13. Offer free group workshops

Next time you are in the gym, take a look around at the equipment that’s being used. Are the vibration plates being used by anyone? the sandbags? or how about the Kettlebells?

At any given point, you will see a whole lot of really interesting pieces of equipment being used by no one. Many gym members will stick to machines, and maybe free weights if they know how to use them, but stuff gets ignored because most people have no idea how to use it and they are embarrassed to ask someone for a demo.

You can be that someone!

Offer free workshops on some of the lesser used kit and advertise them around the gym floor and reception area. You can either have the sessions as quick ten-minute demos where you can show how to use it and answer questions, or, you can set up 15-20 min workout sessions to get people using the kit themselves.

The benefit to you that comes from this is that you will be one of the only PTs in the gym doing this, which means you are offering something no one else does. It’s also a perfect opportunity for you to introduce yourself to a whole bunch of new people.

From that point on, you will always be the guy or girl who they learned how to use a kettlebell from (for example), and sticking in people’s minds is a great thing.

14. Get GP referral qualifications and speak to local doctors

A little underused tip here is to get your qualifications to enable you to take GP referrals.

Approach local GP surgeries and suggest that if they come across patients that are facing health issues due to being overweight or even obese, they can send them your way to get training sessions.

Since 2010, the government has made funds available to cover the costs of improving people’s health with prescribed exercise.

When a GP refers a patient to a trainer for exercise, the NHS will usually cover the costs of the training. You may not be paid as much as you would in private sessions from other members of the public, however, the number of sessions coming your way is nothing to be sniffed at.

It isn’t just weight loss that can bring clientele your way from exercise referral schemes either.

Some of the most common ailments that require exercise referrals are:

  • Weight loss
  • High blood pressure
  • Depression
  • Arthritis
  • Postural correction
  • Asthma
  • High cholesterol

As you can see from this list, there is a host of ailments that are very common that can lead a GP to refer a patient of theirs to your services.

This is a qualification that is underused, and discussing your abilities with local GP surgeries is an excellent way to have a steady stream of clientele fed to you.

15. Tell local businesses about what you can offer to a client as a trainer

Different from the point above about contacting local health businesses, this tip is encouraging you to discuss with local companies about your services.

Look at the local businesses in your area and find their phone numbers or email addresses.
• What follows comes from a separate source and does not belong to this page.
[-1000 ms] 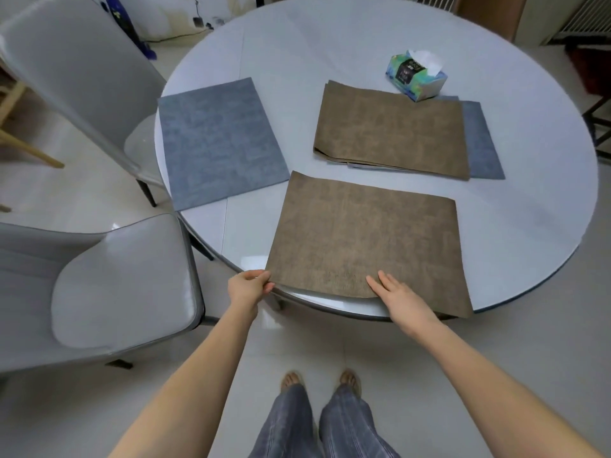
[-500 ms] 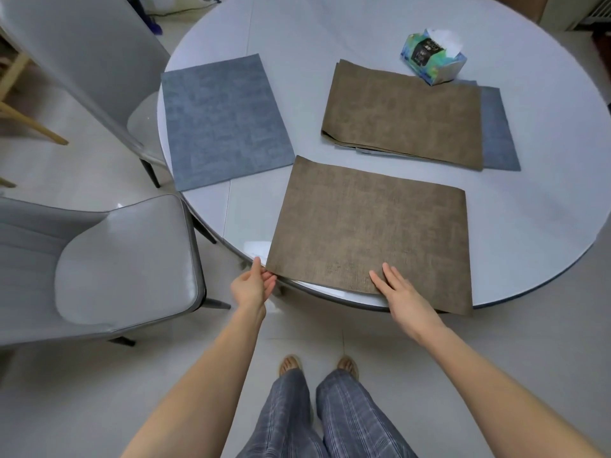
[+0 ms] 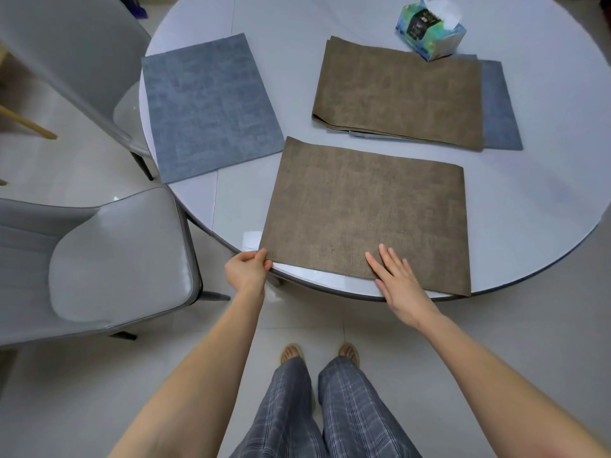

Contact them to let them know that you run group fitness classes and individual 1-2-1 sessions that could benefit their staff.

It could be worthwhile creating a package that you could send to them that explains why they should consider hiring you to train their staff detailing the benefits that a healthy lifestyle can have on the morale and energy levels of staff, along with the mental health benefits that exercise can offer.

Explain in detail how healthy staff are more productive staff with fewer sick days and how increased energy levels lead to more productive days.

You will really need to sell yourself in these communications, but if you can secure a deal with the owners of the companies, you may just find yourself with a steady flow of either group classes or 1-2-1 sessions with the staff and even the managers themselves.

This is by no means unheard of in the city, and the gyms I used to work with were always giving free classes and health assessments to large companies in order to secure them as members of their gyms. Why not take the initiative and see if you can get them to hire you as the company’s personal trainer?

You might even get invited to the Christmas party if they really like you.

16. Take your business online

Just because you are expanding your reach by becoming an online coach and you have the entire world at your fingertips, doesn’t mean you should start trying to get the entire world to train with you.

You will have a crazy amount of competition from others in the online fitness industry who have probably already got their names out there and have a huge client base. This is going to be pretty tough to compete with.

So, instead, if you are new to being an online trainer, I would recommend that you focus almost entirely on your local area to target to build up your base.

This is much easier as you will reduce your competition and be able to use tools such as “Google my business” to make sure that you are the first thing that appears in the search engine results pages (SERPs) for people in your local area that are looking for an online training coach.

After you have built up a good client base and have some great reviews and some fantastic testimonials, it may be time to start looking at branching out a little further and maybe starting to focus on your country for a few months or years before expanding once again.

Gently building up your business is much less intimidating than trying to launch yourself worldwide from the start. Advertising yourself with no reviews and an empty client base is going about things very much the wrong way.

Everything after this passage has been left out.